## THE TASK:
Could the data below be retyped exactly, without its pictures?
(GIVEN DATA begins)
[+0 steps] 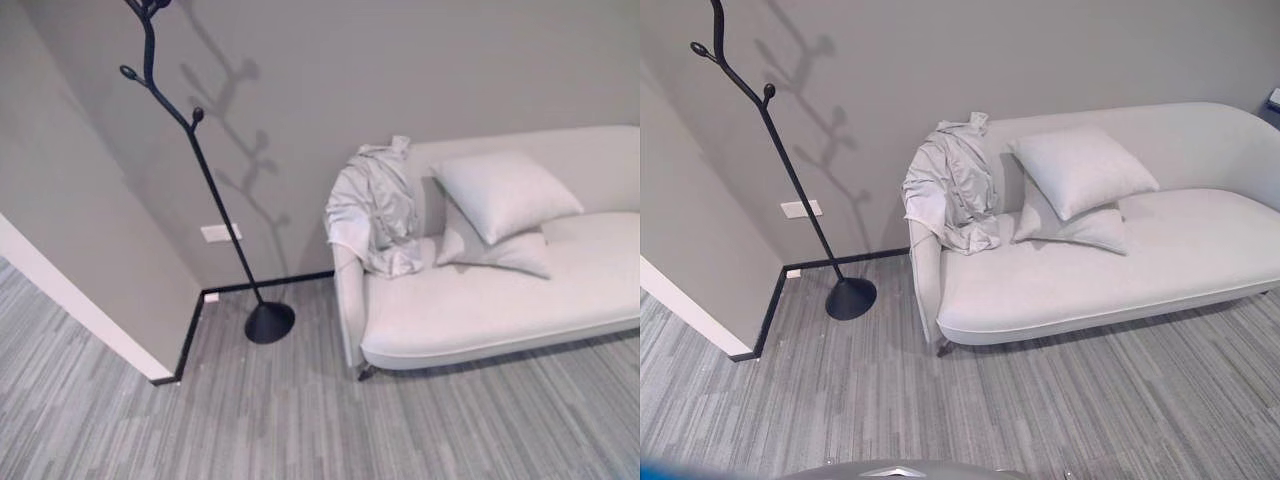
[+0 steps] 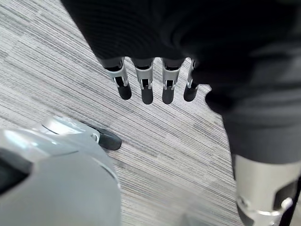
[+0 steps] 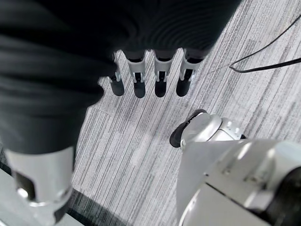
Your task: Hang the clothes on the sofa on the clothes rack.
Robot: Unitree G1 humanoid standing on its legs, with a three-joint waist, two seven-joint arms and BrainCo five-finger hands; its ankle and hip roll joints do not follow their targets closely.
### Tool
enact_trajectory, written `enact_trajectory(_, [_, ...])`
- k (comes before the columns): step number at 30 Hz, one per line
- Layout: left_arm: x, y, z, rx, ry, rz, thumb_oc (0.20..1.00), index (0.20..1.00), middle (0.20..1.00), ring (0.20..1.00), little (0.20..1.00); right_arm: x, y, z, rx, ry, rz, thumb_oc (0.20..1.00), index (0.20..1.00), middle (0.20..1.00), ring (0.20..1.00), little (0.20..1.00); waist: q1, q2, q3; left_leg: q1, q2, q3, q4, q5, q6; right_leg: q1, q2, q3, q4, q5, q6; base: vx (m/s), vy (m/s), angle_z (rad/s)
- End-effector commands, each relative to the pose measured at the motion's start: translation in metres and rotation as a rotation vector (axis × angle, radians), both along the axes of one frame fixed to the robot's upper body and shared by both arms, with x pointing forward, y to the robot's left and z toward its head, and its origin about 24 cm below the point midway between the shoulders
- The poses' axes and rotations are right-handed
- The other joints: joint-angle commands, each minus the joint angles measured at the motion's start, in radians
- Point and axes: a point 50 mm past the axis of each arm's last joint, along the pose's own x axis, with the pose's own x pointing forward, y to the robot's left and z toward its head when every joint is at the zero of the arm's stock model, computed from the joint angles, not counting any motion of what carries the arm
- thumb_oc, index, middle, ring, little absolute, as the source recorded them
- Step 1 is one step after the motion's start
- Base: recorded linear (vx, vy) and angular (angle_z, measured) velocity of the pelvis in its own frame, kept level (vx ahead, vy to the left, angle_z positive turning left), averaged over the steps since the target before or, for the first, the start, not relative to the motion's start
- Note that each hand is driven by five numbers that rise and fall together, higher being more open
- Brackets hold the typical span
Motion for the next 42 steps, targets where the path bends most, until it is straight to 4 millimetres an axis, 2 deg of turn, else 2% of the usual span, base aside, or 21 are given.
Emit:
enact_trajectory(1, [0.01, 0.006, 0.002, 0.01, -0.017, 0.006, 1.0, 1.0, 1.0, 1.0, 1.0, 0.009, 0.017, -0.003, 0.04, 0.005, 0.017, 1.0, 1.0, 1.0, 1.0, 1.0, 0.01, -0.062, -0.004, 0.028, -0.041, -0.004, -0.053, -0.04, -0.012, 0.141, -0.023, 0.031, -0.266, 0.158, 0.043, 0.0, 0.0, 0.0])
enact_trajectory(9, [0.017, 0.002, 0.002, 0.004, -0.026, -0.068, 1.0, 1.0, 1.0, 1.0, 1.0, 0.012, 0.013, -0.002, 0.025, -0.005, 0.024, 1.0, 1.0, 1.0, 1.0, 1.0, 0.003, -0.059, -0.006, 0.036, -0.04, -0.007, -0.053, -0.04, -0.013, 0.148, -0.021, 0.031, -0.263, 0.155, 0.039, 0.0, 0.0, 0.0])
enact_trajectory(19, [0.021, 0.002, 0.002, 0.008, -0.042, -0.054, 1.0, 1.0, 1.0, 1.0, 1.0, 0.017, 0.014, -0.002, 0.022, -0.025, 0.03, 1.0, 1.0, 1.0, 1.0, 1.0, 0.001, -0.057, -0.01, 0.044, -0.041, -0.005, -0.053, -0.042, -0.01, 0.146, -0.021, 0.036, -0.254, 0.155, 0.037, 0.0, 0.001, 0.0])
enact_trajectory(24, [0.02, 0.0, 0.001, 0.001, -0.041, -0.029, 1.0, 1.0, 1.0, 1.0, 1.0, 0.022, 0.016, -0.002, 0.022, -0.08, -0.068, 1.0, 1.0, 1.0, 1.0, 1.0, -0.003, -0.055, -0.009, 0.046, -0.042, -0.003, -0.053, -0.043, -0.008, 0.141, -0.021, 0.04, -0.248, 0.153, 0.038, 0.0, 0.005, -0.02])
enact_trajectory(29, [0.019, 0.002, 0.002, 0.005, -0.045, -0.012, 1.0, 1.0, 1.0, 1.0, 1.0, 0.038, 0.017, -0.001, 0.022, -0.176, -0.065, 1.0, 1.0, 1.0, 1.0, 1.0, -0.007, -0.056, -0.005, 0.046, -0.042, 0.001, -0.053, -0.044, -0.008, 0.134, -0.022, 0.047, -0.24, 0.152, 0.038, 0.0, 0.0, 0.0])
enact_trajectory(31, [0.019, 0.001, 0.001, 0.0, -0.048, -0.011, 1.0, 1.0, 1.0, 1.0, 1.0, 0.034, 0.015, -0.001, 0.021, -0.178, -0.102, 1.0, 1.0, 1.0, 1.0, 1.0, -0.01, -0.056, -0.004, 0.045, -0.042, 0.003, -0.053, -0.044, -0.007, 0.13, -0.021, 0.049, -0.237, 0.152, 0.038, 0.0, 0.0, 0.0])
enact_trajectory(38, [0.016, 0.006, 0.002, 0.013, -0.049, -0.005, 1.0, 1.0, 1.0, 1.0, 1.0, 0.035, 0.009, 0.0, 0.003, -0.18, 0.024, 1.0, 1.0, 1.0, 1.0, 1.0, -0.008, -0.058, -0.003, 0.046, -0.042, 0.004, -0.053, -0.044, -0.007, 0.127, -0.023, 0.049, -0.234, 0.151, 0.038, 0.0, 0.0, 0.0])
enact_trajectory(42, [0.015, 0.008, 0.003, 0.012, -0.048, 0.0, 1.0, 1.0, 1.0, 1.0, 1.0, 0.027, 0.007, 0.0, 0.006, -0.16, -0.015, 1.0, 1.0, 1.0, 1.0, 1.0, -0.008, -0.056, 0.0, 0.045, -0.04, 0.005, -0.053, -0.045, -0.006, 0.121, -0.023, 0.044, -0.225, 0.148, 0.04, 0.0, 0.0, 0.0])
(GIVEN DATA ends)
## YOUR SOLUTION:
[+0 steps] 
[+0 steps] 
[+0 steps] 
Your task: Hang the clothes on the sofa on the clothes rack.
Robot: Unitree G1 humanoid standing on its legs, with a three-joint waist, two seven-joint arms and BrainCo five-finger hands; its ankle and hip roll joints do not follow their targets closely.
### Tool
enact_trajectory, written `enact_trajectory(_, [_, ...])`
- k (comes before the columns): step number at 30 Hz, one per line
- Layout: left_arm: x, y, z, rx, ry, rz, thumb_oc (0.20..1.00), index (0.20..1.00), middle (0.20..1.00), ring (0.20..1.00), little (0.20..1.00); right_arm: x, y, z, rx, ry, rz, thumb_oc (0.20..1.00), index (0.20..1.00), middle (0.20..1.00), ring (0.20..1.00), little (0.20..1.00); waist: q1, q2, q3; left_leg: q1, q2, q3, q4, q5, q6; right_leg: q1, q2, q3, q4, q5, q6; base: vx (m/s), vy (m/s), angle_z (rad/s)
- End-effector commands, each relative to the pose measured at the motion's start: translation in metres and rotation as a rotation vector (axis × angle, radians), both along the axes of one frame fixed to the robot's upper body and shared by both arms, with x pointing forward, y to the robot's left and z toward its head, and its origin about 24 cm below the point midway between the shoulders
- The poses' axes and rotations are right-handed
- The other joints: joint-angle commands, each minus the joint angles measured at the motion's start, in radians
- Point and axes: a point 50 mm past the axis of each arm's last joint, along the pose's own x axis, with the pose's own x pointing forward, y to the robot's left and z toward its head when every joint is at the zero of the arm's stock model, computed from the joint angles, not counting any motion of what carries the arm
- thumb_oc, index, middle, ring, little absolute, as the source recorded them
- Step 1 is one step after the motion's start
- Base: recorded linear (vx, vy) and angular (angle_z, measured) velocity of the pelvis in its own frame, kept level (vx ahead, vy to the left, angle_z positive turning left), averaged over the steps since the target before or, for the first, the start, not relative to the motion's start
- Note that each hand is driven by five numbers that rise and fall together, higher being more open
- Brackets hold the typical span
Motion for the next 42 steps, targets where the path bends most, until it is straight to 4 millimetres an axis, 2 deg of turn, else 2% of the usual span, base aside, or 21 are given.
Emit:
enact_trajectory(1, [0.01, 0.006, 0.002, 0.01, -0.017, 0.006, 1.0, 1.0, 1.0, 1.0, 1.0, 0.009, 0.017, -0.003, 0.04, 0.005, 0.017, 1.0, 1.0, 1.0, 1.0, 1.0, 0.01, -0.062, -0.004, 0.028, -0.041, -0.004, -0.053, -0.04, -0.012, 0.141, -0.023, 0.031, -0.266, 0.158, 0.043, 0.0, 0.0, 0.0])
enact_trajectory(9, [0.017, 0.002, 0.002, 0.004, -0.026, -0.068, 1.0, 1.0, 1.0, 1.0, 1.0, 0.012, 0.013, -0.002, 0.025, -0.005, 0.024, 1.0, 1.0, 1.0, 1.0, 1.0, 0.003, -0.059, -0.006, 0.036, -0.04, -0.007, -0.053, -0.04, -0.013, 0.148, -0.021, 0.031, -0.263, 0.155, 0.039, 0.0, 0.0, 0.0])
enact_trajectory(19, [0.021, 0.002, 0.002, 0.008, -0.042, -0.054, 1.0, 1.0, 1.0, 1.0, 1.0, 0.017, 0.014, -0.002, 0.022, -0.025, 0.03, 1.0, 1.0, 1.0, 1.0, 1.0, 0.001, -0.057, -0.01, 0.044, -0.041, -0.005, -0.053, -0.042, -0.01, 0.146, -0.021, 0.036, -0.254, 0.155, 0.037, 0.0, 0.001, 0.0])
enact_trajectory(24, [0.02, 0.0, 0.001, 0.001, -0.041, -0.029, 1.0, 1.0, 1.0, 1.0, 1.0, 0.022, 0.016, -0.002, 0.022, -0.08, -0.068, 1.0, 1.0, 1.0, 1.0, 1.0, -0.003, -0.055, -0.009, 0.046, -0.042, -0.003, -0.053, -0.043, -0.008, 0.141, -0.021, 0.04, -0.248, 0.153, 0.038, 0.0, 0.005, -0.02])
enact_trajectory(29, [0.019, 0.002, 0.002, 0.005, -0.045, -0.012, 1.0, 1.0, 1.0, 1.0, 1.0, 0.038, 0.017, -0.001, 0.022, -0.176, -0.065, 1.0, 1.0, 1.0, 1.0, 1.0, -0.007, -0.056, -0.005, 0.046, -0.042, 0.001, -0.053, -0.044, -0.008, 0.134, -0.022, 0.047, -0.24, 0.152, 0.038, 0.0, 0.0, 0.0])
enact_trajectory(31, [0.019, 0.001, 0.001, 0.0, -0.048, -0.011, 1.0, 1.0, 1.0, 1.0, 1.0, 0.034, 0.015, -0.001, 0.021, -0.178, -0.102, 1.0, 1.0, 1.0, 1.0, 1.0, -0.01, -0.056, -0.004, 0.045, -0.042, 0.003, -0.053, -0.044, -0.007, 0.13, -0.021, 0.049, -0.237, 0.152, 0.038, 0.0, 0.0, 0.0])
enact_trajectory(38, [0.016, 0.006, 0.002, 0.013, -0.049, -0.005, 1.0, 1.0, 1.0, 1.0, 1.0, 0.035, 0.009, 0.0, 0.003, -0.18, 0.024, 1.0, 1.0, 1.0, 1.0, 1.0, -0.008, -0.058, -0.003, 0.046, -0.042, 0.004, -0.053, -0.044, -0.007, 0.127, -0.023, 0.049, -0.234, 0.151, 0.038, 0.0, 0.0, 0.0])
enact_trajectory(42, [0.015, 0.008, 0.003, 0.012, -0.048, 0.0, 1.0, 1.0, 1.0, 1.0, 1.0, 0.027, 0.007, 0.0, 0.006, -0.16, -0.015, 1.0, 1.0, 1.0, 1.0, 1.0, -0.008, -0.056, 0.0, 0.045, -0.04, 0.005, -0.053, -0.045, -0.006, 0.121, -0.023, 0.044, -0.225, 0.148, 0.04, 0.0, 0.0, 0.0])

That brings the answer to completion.